#### PROBLEM
Please retype the material beneath this task exactly, starting with its first line and finishing with the line containing "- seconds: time".

#### DATA BELOW
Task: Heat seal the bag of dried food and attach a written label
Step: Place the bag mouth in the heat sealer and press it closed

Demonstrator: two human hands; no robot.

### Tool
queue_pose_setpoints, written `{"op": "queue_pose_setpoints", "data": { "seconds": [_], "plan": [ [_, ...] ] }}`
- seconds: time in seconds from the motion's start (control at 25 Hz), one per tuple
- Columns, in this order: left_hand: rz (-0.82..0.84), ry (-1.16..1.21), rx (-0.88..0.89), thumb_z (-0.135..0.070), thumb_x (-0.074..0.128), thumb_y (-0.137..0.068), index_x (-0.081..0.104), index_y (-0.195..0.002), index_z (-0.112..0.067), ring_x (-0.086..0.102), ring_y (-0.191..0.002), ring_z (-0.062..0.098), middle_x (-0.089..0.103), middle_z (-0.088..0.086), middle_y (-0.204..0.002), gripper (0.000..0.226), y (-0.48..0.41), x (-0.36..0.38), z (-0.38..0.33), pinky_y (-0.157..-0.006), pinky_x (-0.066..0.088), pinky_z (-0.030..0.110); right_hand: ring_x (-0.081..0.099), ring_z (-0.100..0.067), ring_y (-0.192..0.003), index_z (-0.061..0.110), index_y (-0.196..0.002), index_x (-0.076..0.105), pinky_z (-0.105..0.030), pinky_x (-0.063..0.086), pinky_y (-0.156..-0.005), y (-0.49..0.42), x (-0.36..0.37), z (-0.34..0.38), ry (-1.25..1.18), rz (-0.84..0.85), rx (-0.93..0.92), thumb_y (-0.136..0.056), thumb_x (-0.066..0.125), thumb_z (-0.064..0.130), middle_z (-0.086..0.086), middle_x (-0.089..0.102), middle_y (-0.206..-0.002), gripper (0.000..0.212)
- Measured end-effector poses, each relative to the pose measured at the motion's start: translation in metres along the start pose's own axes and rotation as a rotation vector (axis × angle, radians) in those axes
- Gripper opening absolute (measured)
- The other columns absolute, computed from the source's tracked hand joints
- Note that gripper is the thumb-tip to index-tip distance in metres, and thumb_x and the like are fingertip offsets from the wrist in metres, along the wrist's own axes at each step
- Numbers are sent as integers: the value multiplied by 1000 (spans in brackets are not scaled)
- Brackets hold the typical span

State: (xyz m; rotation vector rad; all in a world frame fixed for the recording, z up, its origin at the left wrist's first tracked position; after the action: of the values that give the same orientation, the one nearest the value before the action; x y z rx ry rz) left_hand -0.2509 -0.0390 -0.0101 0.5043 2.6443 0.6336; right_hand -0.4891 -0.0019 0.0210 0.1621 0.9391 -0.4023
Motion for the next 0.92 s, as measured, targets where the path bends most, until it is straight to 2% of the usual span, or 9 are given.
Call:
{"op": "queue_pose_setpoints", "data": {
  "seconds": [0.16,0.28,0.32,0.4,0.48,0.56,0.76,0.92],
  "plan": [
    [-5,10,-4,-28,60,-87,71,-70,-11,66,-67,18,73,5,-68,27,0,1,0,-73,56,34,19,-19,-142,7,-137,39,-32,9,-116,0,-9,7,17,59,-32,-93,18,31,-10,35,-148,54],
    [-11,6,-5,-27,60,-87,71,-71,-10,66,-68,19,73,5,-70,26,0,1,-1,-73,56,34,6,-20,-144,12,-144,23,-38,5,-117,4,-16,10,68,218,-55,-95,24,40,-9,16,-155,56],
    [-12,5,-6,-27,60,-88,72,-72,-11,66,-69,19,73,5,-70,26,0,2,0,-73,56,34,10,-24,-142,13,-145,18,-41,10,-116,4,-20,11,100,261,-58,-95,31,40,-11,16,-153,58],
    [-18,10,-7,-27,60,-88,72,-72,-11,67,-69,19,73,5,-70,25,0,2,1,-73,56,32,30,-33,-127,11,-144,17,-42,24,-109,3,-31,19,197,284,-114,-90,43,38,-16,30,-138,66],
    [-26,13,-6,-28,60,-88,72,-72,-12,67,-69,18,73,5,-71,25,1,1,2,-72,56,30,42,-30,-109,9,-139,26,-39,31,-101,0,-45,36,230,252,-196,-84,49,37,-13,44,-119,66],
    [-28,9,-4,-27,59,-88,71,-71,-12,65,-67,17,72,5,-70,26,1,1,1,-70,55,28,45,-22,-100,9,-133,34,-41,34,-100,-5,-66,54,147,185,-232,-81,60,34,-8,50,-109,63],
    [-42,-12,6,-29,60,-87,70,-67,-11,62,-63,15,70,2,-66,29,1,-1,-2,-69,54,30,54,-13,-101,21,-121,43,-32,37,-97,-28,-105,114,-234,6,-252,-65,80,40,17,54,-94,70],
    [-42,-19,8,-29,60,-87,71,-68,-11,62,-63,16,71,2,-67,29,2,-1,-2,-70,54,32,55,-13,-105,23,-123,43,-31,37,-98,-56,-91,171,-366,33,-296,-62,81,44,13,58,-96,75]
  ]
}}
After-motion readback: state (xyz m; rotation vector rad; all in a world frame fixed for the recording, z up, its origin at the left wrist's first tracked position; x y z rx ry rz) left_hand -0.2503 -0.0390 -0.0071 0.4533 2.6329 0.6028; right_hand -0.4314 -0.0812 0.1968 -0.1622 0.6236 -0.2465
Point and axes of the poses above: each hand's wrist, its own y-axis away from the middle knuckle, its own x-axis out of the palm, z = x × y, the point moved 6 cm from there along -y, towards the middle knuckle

#### SOLUTION
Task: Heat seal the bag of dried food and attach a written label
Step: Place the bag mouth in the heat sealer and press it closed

Demonstrator: two human hands; no robot.

### Tool
queue_pose_setpoints, written `{"op": "queue_pose_setpoints", "data": { "seconds": [_], "plan": [ [_, ...] ] }}`
- seconds: time in seconds from the motion's start (control at 25 Hz), one per tuple

The exercise requires nothing else.